On May 30, 2023, PGE and parties submitted a second stipulation with the OPUC reflecting an agreement that resolved all matters related to 2020 and 2022 under this deferral. Parties agreed that PGE would refund $6.5 million to customers related to 2020. The refund amount, plus interest, will be amortized over a two-year period beginning July 1, 2023. All parties agreed that there are no amounts to amortize for the 2022 deferral period. On June 5, 2023, the OPUC issued Order 23-195, which approved the stipulations.
Establishing the Boardman refund deferral resulted in an increase to regulatory liabilities with an offsetting charge to the condensed consolidated statements of income for the three months ended June 30, 2023.
Renewable recovery framework—As previously authorized by the OPUC, the RAC is a primary method available to recover costs associated with renewable resources. The RAC allows PGE to recover prudently incurred costs of renewable resources through filings made each year, outside of a GRC. Although no significant filings have been made under the RAC during 2023, the Company expects to submit a RAC filing for the Clearwater Wind Development before the end of 2023.

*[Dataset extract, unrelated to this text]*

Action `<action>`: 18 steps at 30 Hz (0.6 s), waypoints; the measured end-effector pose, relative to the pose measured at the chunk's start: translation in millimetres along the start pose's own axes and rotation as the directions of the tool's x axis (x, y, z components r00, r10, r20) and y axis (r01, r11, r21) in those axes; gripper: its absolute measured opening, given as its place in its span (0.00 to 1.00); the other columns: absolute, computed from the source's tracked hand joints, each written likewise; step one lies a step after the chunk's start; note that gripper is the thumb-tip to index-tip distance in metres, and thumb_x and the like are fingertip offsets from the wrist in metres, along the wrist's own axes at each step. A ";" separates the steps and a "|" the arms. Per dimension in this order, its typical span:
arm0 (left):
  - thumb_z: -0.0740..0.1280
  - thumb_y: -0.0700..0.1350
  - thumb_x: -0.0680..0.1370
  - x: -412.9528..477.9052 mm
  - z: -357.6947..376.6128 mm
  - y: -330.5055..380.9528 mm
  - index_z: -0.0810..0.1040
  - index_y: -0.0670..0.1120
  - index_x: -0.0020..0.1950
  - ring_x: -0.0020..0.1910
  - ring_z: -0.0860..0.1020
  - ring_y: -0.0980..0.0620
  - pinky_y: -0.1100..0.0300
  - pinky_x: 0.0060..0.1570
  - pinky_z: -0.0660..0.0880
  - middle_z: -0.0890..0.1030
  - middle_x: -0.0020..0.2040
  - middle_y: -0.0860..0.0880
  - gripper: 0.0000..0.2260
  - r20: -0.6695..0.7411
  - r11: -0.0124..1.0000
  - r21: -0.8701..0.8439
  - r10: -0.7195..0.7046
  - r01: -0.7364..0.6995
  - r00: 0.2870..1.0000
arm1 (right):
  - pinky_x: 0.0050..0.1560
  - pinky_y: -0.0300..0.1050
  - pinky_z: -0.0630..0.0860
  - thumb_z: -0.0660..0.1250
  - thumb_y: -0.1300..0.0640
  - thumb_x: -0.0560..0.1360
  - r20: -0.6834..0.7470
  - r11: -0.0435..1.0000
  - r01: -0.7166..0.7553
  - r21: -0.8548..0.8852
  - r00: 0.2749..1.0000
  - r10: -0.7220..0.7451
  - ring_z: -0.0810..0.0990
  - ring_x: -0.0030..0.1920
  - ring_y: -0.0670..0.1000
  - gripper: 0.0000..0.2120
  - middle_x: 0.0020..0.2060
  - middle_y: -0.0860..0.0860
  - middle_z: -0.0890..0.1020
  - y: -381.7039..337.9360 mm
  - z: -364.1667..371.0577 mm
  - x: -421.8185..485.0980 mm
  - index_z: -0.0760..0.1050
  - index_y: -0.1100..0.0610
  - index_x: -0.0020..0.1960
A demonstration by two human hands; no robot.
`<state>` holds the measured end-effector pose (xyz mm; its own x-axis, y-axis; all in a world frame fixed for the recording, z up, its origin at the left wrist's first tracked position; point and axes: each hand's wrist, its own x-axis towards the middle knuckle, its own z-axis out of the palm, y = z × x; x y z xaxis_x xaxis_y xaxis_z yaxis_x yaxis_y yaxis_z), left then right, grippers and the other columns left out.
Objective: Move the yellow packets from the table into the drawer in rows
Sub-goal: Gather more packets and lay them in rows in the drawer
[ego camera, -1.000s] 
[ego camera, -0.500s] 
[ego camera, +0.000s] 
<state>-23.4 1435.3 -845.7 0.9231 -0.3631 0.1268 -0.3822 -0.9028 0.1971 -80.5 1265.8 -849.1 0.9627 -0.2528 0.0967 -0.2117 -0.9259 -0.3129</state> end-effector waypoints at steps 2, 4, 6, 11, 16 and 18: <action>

In the 2019 GRC Order, the OPUC authorized the inclusion of prudent costs of energy storage projects associated with renewables in future RAC filings, under certain conditions. PGE is requesting within its 2024 GRC that the OPUC clarify that standalone energy storage used to integrate renewables on a utility’s system qualifies as associated energy storage.
Operating Activities
In addition to electricity provided by PGE’s own generation portfolio, to meet retail load requirements and balance energy supply with customer demand, the Company purchases and sells electricity in the wholesale market. PGE also performs portfolio management and wholesale market sales services for third parties in the region. The Company participates in the western Energy Imbalance Market, which allows, among other things, more renewable energy integration into the grid by better complementing the variable output of renewable resources. In its ongoing effort to benefit retail and wholesale customers, PGE is now participating in the Western Power Pool’s resource adequacy program for the region known as the WRAP, the binding period for which could start in 2025 at the earliest. The WRAP represents an effort to increase reliability and clean energy in the region through resource diversification and load sharing while managing overall costs. The Company also purchases natural gas in the United States and Canada to fuel its generation portfolio and sells excess gas back into the wholesale market.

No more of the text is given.